Looking at the data below, state how many lines contain "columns". No other words are wanted.

━━━━━ Data block ━━━━━

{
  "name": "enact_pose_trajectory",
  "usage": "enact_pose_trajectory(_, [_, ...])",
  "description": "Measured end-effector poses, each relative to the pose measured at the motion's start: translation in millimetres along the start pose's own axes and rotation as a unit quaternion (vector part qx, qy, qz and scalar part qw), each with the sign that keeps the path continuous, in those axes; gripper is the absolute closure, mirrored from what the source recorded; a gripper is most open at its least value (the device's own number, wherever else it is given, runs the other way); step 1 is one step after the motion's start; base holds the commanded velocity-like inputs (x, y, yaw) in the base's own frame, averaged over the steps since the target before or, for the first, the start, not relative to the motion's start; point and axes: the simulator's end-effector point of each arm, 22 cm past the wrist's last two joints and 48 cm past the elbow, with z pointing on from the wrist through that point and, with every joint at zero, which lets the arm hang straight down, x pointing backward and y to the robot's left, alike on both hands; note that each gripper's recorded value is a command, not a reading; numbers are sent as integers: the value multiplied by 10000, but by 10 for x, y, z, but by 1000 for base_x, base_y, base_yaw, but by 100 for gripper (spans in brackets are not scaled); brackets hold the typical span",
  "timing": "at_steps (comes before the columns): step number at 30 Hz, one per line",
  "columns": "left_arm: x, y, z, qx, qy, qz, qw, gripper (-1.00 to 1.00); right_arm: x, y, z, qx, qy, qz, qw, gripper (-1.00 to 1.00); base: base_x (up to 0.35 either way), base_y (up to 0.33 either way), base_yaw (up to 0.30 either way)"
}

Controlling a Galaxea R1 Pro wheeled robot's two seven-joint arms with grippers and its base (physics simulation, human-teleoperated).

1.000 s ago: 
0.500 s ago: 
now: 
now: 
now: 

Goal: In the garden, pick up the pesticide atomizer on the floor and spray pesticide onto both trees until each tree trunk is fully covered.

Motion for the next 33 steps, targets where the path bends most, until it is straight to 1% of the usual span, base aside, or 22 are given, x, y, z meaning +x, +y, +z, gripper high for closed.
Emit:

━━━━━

> **Completed exercise**
2